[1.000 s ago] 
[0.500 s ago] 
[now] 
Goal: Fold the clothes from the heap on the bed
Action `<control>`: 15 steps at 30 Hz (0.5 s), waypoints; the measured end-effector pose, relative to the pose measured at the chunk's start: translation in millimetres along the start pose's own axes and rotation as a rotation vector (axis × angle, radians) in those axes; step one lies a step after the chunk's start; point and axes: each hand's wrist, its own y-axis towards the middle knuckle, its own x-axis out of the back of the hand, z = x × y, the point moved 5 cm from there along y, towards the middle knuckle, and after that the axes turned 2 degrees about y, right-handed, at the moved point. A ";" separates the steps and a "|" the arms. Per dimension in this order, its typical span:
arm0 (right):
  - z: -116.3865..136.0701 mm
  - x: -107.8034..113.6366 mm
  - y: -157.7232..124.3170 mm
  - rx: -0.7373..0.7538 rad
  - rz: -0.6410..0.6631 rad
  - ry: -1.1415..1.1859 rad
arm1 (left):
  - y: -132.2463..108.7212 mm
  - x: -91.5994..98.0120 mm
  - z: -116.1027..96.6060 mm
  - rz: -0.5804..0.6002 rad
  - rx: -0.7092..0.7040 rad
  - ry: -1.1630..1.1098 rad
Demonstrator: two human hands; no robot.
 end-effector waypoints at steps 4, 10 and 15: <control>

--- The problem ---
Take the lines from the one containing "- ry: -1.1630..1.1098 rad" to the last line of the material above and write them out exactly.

--- Response for this exercise ---
  - ry: -1.1630..1.1098 rad
Demonstrator: two human hands; no robot.
 end-effector waypoints at steps 4, 10 and 15: <control>

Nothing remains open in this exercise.